What the exercise asks
Each line of the data below containing "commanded" needs to be listed.

Collected data
►
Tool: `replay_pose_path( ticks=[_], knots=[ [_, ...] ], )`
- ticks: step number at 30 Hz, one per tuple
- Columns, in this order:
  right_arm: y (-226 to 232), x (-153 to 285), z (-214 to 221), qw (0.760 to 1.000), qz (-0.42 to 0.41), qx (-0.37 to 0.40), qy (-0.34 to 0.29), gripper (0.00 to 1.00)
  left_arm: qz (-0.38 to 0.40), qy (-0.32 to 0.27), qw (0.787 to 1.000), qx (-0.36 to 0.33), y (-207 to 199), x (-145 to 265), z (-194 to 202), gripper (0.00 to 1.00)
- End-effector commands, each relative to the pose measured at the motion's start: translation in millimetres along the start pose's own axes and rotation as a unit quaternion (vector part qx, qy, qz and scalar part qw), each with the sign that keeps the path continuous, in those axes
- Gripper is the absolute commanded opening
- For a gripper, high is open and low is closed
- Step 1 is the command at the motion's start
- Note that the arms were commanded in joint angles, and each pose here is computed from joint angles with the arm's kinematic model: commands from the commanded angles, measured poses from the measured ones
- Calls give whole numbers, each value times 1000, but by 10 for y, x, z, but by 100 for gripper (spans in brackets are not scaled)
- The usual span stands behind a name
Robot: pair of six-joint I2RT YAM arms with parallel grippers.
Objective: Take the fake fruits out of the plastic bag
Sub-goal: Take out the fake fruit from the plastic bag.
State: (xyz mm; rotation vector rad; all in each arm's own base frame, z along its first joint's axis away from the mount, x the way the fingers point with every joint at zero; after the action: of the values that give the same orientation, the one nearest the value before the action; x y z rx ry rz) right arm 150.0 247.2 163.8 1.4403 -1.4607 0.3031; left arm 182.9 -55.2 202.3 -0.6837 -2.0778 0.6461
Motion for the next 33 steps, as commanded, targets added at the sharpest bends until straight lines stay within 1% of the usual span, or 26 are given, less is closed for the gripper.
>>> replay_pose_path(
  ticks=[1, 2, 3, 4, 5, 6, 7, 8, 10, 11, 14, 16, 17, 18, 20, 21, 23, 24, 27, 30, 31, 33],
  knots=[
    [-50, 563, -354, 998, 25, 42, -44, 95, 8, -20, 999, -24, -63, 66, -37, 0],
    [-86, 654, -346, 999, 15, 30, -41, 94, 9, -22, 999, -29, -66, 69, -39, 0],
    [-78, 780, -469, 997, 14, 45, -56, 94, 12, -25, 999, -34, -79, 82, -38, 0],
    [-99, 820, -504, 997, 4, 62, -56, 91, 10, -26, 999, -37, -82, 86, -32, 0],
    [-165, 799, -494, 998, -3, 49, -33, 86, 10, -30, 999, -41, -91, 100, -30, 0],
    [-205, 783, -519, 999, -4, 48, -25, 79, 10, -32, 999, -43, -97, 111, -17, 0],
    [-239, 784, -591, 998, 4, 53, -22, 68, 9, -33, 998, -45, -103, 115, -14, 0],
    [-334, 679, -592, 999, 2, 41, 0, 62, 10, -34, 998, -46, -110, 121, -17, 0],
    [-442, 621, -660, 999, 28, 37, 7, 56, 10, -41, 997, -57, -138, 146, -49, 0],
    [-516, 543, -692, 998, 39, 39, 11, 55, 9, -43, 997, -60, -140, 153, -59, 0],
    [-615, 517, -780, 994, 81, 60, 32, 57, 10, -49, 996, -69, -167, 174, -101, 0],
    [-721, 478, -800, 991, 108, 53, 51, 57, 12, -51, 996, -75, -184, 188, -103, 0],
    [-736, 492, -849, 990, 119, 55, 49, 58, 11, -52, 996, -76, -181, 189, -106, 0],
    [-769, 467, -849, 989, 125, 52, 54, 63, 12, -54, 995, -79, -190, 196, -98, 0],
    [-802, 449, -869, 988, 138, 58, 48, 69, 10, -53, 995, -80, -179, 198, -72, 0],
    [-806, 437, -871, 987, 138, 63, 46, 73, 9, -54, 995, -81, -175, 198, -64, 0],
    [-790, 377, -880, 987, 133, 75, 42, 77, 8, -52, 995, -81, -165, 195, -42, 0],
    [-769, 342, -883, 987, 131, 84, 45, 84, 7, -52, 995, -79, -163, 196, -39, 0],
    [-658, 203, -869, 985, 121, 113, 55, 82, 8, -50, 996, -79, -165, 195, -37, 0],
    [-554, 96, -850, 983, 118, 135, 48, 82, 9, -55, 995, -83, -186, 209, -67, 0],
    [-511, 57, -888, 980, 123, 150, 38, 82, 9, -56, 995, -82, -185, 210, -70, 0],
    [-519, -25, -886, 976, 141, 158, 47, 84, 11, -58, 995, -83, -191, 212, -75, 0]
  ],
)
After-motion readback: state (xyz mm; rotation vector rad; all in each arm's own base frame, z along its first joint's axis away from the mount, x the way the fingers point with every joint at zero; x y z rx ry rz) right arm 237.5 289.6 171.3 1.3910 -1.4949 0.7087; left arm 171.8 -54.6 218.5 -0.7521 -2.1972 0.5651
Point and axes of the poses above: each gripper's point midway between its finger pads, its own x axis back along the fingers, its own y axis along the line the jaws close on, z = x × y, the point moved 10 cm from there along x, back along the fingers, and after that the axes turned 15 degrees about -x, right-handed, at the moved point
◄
Exercise answer
- Gripper is the absolute commanded opening
- Note that the arms were commanded in joint angles, and each pose here is computed from joint angles with the arm's kinematic model: commands from the commanded angles, measured poses from the measured ones
Motion for the next 33 steps, as commanded, targets added at the sharpest bends until straight lines stay within 1% of the usual span, or 26 are given, less is closed for the gripper.

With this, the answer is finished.